The standard library favors many small, focused libraries over a few large ones. The organizing principle, captured for future extensions:

  • Touches I/O (stdin/stdout/files/network/clock) -> io (which can later split into fs, net, time as it grows).
  • Pure value transformation across kinds -> convert.
  • Pure numeric -> math (includes the non-crypto random helpers).
  • String manipulation -> strings.
  • List manipulation -> lists.
  • Map manipulation -> maps.
  • Operating-system glue (env, args, host info) -> os.
  • Interpreter-self-identity constants (version, build, future build-time / git-sha / GC stats) -> meta.
  • Time / instants / durations -> time (formatting, parsing, and fixed-offset zones).
  • Cryptographic-style digests (MD5, SHA-1, SHA-256) -> hash. Non-cryptographic checksums (CRC-32, CRC-64) -> crc.
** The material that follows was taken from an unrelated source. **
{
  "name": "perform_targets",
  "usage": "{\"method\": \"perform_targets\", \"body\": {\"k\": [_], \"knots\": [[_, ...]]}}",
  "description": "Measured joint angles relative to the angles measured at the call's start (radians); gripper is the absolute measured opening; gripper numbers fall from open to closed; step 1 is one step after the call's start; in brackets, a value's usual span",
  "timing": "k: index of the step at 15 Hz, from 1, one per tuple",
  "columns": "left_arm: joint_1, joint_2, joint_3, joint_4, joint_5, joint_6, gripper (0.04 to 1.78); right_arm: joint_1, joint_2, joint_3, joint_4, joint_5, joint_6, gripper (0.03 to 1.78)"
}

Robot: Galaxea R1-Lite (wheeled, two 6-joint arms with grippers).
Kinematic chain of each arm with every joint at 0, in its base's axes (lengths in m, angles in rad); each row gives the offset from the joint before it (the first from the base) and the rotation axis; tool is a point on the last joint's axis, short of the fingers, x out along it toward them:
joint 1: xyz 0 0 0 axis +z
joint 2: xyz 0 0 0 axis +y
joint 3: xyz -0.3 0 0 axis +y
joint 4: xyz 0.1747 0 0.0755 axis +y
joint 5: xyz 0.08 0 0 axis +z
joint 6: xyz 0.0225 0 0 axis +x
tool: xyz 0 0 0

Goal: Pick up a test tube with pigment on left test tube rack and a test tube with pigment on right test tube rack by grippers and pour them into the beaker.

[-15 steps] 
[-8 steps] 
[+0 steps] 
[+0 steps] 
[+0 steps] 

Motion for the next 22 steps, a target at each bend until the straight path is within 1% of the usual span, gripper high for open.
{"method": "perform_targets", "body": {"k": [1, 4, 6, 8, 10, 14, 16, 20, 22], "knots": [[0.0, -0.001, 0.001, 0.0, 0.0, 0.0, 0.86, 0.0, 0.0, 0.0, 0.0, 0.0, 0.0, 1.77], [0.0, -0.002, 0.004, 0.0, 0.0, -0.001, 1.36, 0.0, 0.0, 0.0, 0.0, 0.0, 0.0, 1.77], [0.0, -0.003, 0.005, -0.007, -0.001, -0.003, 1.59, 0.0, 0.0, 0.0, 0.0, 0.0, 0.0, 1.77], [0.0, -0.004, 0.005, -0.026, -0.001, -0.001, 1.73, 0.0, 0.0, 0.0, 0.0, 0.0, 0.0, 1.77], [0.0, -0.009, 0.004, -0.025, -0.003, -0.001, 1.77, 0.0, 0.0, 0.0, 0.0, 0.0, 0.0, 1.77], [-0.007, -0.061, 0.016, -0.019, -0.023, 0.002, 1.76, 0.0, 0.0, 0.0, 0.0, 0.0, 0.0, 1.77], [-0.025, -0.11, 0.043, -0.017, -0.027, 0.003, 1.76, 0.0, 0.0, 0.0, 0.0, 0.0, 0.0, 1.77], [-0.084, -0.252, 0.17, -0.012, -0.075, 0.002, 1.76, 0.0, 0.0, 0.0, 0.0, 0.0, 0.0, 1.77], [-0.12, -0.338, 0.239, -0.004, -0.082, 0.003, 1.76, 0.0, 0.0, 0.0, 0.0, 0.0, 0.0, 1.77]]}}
The split keeps “transport integrity” and “content addressing” visible at the import line.
  • Byte / string introspection and character-set codecs (ASCII, ISO-8859-1, Windows-1252, EBCDIC IBM-1047) plus hex / base64 binary-to-text -> encoding (long-tail codecs parked for later).
  • Observing / joining background computations launched with spawn -> task. Concurrency itself is a language feature (the spawn keyword + task of T type); the library is just the observation surface.
  • Filesystem I/O (whole-file reads/writes, metadata, directory operations, buffered file handles) -> fs. Blocking on purpose; non-blocking use composes with spawn.
  • Network I/O (TCP + UDP sockets, DNS lookups) -> net. Blocking calls, same spawn-composition story as fs. The stock jennifer-tiny binary returns friendly “use the default jennifer” errors because it ships no network driver - a build choice, not a TinyGo limitation; a tiny build with a network stack runs net too.
  • Regular expressions over string -> regex. RE2 syntax (Go’s regexp engine); implicit LRU cache. Pure string processing, no other library dependencies.
  • Test-runner primitives (name-based method dispatch, per-process result accumulator, format dispatcher for text/TAP/JUnit) -> testing. Lives here because Jennifer has no function references yet; the .j-side assertion vocabulary and CLI harness ship on top of these primitives.
  • A genuinely new topic with five or more functions / constants -> a new library. Fewer than five names fold into the most-related existing library (the non-crypto random helpers were the first case the rule caught - they live under math.rand* rather than getting their own library).
  • A single function with no clear topic -> the most-related existing library.
  • Genuinely polymorphic structural primitives that every program needs (len) -> language built-in keyword, not a library. The bar is intentionally high; len is the only one.

Naming convention

Library names look mixed at first glance - strings is plural but math is singular. The rule:

  • Plural for count nouns: when the library operates on instances of something you can have multiples of. strings, lists, maps, bytes, files.
  • Singular for mass nouns and conceptual wholes: math, meta, time, regex (planned).
  • Bare verb when the library is named for what it does, not what it touches: convert.
  • Idiomatic abbreviations are fine: os, fs, net, regex.

Three practical constraints reinforce the count/mass rule:

  1. Type keywords are reserved. string, int, float, bool, list, map, null cannot be library names because they tokenize as type tokens, not IDENTs. The plural form (strings, lists, maps) sidesteps this naturally.
  2. The rule matches Go’s stdlib: strings and bytes are plural; math, io, os are singular. Since the interpreter is written in Go, the convention transfers cleanly to library author intuition.
  3. Within a library, function names are lowercase / camelCase (upper, startsWith, typeOf). Constants are uppercase (PI, E, VERSION, PLATFORM).

For implementation notes on how libraries register themselves with the interpreter (RegisterNamespaced, the use-gated lookup), see ../technical/interpreter.md > Builtins and libraries.

For canonical terminology (library vs module, function vs method, list vs array, …), see ../glossary.md. This page uses the terms in that table.